Atrial fibrillation (Afib) is a common heart rhythm abnormality affecting more than 5 million Americans and is characterized by a chaotic firing of electrical impulses within the upper chambers of the heart. Afib causes an irregularly irregular pulse and is associated with a significantly increased risk of stroke.
It’s also the reason you can’t turn on the TV without hearing ads for medications like Xarelto®, Pradaxa® and Eliquis®.
The incidence rates of Afib are expected to double in the next 30 years. Estimates of the current incremental cost burden of atrial fibrillation range from $6 to $20 billion per year.
But here’s the big news. Like high cholesterol, coronary artery disease and diabetes, Afib is preventable and even treatable through lifestyle and dietary change.
Food-related health issues, including obesity, sleep apnea, diabetes and hypertension, are all risk factors for Afib. Additionally, weight gain places a stress on the heart causing enlargement and fibrosis of the atrial chambers. This enlargement and fibrosis makes the occurrence of atrial fibrillation much more likely.
Here’s what recent research has shown:
- In trials with obese animals that lost weight, atrial fibrosis regresseed and Afib was much less likely to occur.
- When overweight and obese patients with Afib undergo aggressive risk factor management, they not only lose weight and attain better control of typical cardiac risk factors, they also experience less Afib and show favorable structural changes on the heart.
- When Afib patients undergo ablation, an invasive procedure which attempts to eliminate Afib, and aggressively manage their risk factors after the procedure, they not only normalize their blood pressure and blood sugar readings, they also experience a better quality of life.
We keep coming back to the fundamentals over and over and over again. How we live our lives — and especially what we eat — is what will decide ALL our health outcomes.

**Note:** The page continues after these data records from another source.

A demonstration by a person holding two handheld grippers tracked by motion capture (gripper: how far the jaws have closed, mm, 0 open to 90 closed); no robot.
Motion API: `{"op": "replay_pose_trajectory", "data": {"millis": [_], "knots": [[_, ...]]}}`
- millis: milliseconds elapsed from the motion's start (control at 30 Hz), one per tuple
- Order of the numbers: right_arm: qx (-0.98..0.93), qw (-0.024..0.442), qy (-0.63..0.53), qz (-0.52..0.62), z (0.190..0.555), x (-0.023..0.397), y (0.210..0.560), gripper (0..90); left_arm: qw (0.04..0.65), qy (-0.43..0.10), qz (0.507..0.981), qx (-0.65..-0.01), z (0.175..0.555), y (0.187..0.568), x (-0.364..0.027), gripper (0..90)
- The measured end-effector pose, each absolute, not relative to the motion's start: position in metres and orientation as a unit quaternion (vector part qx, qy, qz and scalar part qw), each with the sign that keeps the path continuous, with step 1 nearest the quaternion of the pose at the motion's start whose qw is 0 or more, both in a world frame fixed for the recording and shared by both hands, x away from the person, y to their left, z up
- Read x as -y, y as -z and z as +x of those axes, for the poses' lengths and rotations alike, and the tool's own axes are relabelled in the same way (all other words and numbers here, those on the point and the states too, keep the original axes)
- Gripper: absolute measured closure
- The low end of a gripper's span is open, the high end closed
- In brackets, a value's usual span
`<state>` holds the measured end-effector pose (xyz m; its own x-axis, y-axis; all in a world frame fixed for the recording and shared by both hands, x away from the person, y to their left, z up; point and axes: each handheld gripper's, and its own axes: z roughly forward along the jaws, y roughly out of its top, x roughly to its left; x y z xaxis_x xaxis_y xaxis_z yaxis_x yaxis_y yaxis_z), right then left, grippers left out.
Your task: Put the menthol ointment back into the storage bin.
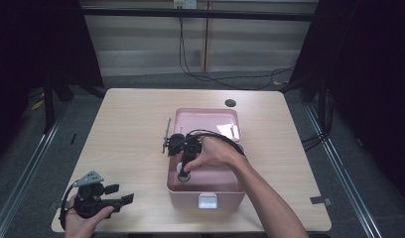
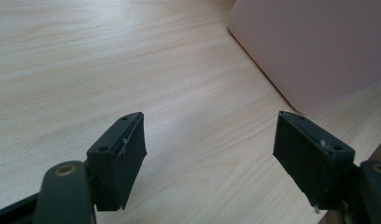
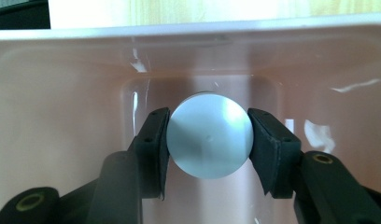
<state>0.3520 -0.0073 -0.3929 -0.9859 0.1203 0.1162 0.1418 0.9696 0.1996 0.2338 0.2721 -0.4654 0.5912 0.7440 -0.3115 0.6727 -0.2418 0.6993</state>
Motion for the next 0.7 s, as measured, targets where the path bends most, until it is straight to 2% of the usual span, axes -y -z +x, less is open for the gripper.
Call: {"op": "replay_pose_trajectory", "data": {"millis": [300, 700], "knots": [[0.994, 0.042, 0.086, -0.060, 0.349, 0.001, 0.405, 51.2, 0.419, -0.043, 0.788, -0.448, 0.234, 0.466, -0.271, 25.1], [0.991, 0.052, 0.104, -0.062, 0.349, 0.000, 0.421, 51.1, 0.418, -0.044, 0.788, -0.450, 0.234, 0.466, -0.271, 25.1]]}}
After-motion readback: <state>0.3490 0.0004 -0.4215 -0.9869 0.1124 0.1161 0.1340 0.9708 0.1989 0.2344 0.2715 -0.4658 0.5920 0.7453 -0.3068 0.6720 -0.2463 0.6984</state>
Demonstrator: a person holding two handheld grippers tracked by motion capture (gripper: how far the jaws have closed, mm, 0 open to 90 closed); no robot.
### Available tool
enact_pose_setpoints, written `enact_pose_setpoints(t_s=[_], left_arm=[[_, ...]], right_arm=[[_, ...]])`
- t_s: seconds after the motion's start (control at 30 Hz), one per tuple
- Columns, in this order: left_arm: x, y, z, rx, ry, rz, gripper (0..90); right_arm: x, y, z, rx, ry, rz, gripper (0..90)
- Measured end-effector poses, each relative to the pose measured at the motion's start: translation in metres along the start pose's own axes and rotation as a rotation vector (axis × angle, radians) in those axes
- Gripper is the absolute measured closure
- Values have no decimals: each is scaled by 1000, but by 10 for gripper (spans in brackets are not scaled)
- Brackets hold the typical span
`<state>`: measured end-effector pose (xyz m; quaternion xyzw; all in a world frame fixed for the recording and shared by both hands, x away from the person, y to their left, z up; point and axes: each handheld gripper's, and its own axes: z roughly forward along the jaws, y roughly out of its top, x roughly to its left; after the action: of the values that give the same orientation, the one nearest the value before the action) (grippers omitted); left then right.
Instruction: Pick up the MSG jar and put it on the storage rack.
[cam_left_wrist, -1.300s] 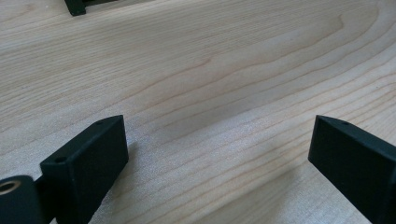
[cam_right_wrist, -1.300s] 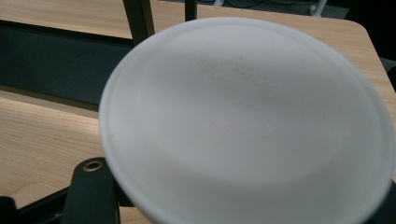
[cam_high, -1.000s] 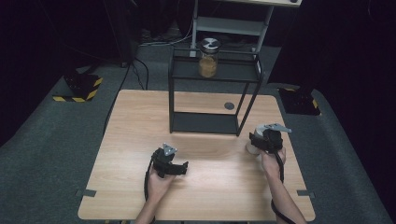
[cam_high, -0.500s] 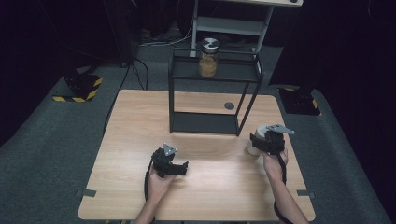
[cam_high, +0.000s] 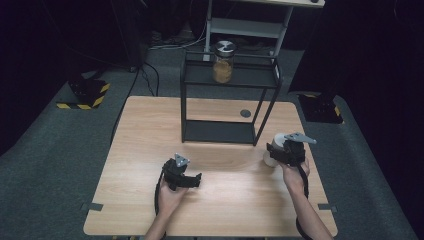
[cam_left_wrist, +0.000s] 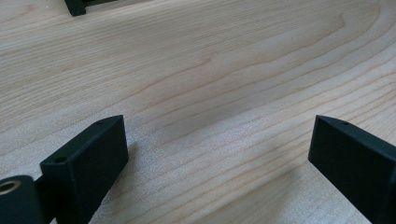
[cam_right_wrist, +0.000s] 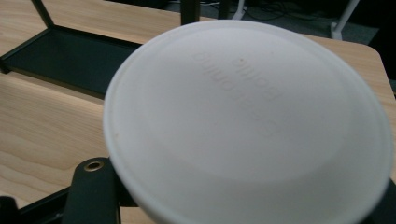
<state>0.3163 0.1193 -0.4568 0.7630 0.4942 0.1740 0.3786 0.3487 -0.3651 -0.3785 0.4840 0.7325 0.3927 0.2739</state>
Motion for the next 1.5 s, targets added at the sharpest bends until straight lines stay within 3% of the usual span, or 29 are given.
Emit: enact_pose_setpoints(t_s=[0.87, 1.27, 1.5], left_arm=[[0, 0, 0, -2, 0, -1, 50], [0, -1, 0, -4, 1, -3, 53], [0, -1, 0, -4, 2, -4, 55]], right_arm=[[3, 42, -30, 0, 130, -97, 343], [11, 60, -39, 1, 150, -158, 343], [12, 74, -49, -13, 187, -181, 344]])
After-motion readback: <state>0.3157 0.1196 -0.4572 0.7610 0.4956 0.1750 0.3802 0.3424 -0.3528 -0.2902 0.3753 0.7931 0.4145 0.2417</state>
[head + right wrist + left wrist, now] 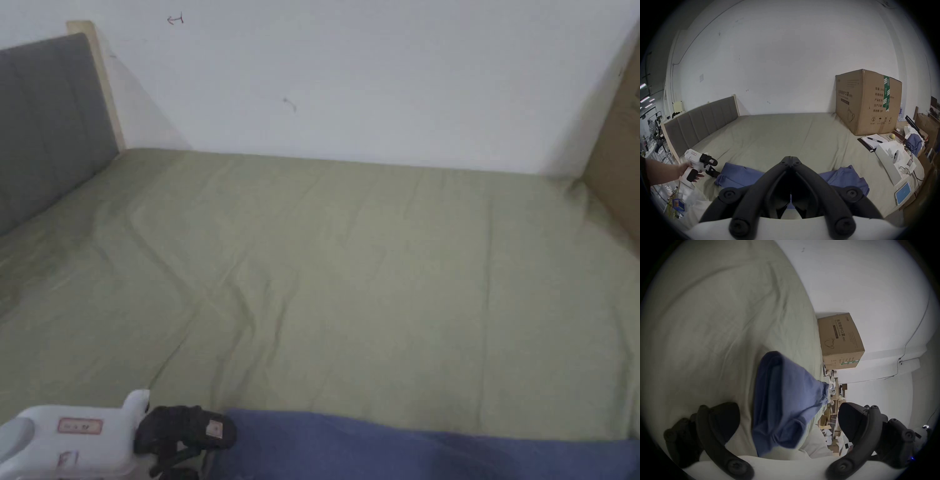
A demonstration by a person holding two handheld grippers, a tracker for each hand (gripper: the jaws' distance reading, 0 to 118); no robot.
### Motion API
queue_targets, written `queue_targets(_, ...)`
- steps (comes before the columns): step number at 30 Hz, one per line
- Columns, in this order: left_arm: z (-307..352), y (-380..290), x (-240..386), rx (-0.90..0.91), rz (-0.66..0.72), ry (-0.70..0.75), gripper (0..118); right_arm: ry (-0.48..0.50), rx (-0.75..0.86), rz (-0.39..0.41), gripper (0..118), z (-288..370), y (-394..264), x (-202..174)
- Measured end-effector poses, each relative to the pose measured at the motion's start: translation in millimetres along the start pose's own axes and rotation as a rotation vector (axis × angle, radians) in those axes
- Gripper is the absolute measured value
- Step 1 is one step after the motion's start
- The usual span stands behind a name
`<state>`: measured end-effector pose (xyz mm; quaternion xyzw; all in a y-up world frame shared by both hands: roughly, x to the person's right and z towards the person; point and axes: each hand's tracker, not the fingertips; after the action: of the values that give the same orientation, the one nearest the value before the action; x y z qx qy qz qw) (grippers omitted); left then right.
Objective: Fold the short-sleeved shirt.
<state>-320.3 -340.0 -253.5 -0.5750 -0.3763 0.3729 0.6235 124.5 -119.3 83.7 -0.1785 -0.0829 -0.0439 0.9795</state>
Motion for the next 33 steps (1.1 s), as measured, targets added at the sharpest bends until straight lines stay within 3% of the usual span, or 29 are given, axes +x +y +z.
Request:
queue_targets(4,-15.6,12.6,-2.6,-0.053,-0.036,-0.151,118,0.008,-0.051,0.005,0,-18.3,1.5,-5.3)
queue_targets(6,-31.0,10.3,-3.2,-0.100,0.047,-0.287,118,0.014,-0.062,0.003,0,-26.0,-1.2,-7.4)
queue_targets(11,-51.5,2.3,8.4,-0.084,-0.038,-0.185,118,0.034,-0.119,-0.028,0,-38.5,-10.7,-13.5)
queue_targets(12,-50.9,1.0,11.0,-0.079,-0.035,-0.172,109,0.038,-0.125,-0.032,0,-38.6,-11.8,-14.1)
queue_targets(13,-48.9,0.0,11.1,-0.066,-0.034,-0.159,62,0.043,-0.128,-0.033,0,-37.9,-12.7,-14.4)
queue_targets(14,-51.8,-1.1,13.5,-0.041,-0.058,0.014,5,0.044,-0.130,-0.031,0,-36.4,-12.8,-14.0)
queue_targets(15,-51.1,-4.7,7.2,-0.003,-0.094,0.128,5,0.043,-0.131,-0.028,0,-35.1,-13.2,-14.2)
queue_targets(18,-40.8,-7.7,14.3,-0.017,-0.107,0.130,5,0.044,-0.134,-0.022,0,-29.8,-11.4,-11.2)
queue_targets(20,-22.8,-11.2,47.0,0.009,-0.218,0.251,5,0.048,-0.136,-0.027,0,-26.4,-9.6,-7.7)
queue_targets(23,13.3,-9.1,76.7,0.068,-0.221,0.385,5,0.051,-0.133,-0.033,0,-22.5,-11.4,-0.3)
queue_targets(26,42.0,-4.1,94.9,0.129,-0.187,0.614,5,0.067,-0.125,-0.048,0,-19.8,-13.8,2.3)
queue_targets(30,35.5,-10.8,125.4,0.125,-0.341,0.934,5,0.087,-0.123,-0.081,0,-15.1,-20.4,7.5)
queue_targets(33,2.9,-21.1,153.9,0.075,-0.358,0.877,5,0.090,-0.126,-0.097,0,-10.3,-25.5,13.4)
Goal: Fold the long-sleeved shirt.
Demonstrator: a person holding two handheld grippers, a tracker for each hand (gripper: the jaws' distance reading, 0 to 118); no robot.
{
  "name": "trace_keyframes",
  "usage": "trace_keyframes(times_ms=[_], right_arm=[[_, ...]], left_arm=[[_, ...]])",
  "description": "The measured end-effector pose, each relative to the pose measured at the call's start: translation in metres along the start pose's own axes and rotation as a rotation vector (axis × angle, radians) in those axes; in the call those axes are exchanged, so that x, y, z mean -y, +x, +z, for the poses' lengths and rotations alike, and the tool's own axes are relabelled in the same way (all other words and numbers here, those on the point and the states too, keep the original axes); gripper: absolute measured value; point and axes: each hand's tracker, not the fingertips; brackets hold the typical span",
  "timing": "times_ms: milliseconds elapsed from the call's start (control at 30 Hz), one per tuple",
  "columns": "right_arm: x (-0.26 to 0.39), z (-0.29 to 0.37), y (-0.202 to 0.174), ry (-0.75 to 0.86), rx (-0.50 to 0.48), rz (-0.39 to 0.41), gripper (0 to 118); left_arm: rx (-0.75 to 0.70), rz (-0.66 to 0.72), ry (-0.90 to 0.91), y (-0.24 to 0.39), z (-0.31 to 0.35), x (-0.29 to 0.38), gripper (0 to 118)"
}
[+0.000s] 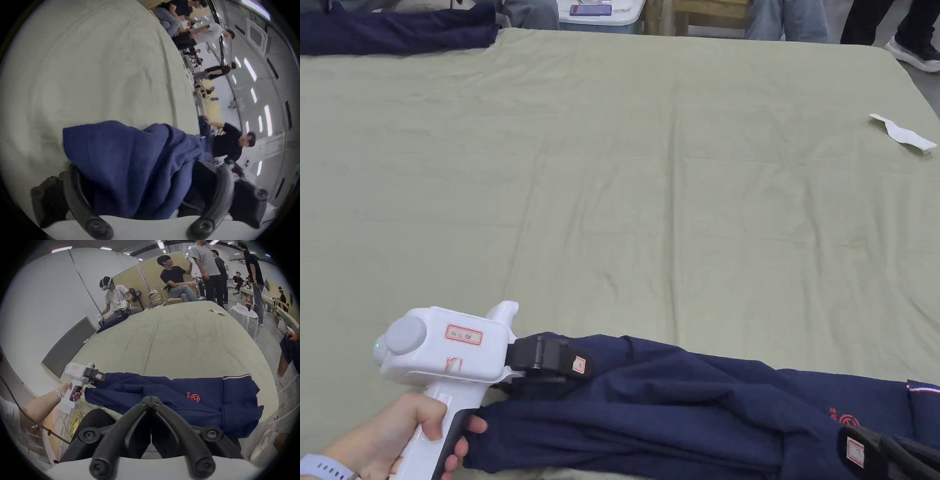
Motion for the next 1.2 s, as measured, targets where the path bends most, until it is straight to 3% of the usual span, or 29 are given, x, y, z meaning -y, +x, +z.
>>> trace_keyframes(times_ms=[33, 67, 100, 167, 233, 333, 467, 600, 767, 867, 1000, 1067, 1100, 1200], right_arm=[[0.002, 0.0, -0.001, -0.002, 0.001, -0.002, 0], [0.004, 0.001, -0.001, -0.003, 0.001, -0.002, 0], [0.006, 0.001, -0.001, -0.006, 0.001, -0.002, 0], [0.009, 0.002, -0.002, -0.012, 0.007, -0.006, 0], [0.011, 0.006, -0.003, -0.011, 0.011, -0.009, 0], [0.011, 0.014, -0.003, -0.006, 0.021, -0.011, 0], [0.008, 0.03, 0.004, 0.027, 0.041, -0.032, 0], [0.007, 0.041, 0.014, 0.055, 0.046, -0.044, 0], [0.012, 0.045, 0.032, 0.074, 0.042, -0.087, 0], [0.017, 0.049, 0.041, 0.077, 0.037, -0.103, 0], [0.025, 0.057, 0.053, 0.092, 0.033, -0.13, 0], [0.029, 0.064, 0.059, 0.102, 0.031, -0.142, 0], [0.031, 0.067, 0.062, 0.109, 0.034, -0.145, 0], [0.037, 0.08, 0.076, 0.132, 0.05, -0.152, 0]], left_arm=[[-0.078, -0.039, -0.014, -0.005, -0.003, -0.003, 3], [-0.189, -0.087, -0.021, -0.013, -0.006, -0.006, 3], [-0.191, 0.014, -0.019, -0.023, -0.015, -0.008, 3], [-0.071, 0.142, 0.012, -0.018, 0.002, -0.005, 3], [-0.089, 0.09, 0.012, -0.004, 0.008, -0.003, 3], [-0.141, 0.14, 0.051, -0.018, 0.005, -0.004, 3], [-0.096, 0.182, 0.268, -0.016, 0.068, 0.009, 3], [-0.332, 0.099, 0.328, -0.017, 0.126, 0.015, 3], [-0.488, 0.248, 0.34, -0.024, 0.184, 0.024, 3], [-0.562, 0.266, 0.317, 0.002, 0.195, 0.031, 3], [-0.498, 0.211, 0.244, 0.02, 0.196, 0.018, 3], [-0.348, 0.187, 0.249, 0.051, 0.184, 0.013, 3], [-0.29, 0.177, 0.255, 0.101, 0.155, 0.029, 3], [-0.17, 0.12, 0.234, 0.167, 0.106, 0.029, 3]])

So if you are at risk for Afib because you’re overweight, have high blood pressure, high blood sugar or sleep apnea, you can avoid Afib if you address these food-related risk factors. If you already have Afib, you can eliminate the rhythm abnormality or help your treatments work better through lifestyle change.
Even when it comes to atrial fibrillation, we all have the power to help ourselves heal.
1. Abed HS, Wittert GA, Leong DP, et al. Effect of weight reduction and cardiometabolic risk factor management on symptom burden and severity in patients with atrial fibrillation: A randomized clinical trial. JAMA 2013; 310:2050-2060
2. Pathak RK, Middeldorp ME, Lau DH, et al. Aggressive risk factor reduction study for atrial fibrillation and implications for the outcome of ablation: The ARREST-AF cohort study. J Am Coll Cardiol 2014; 64:2222-2231.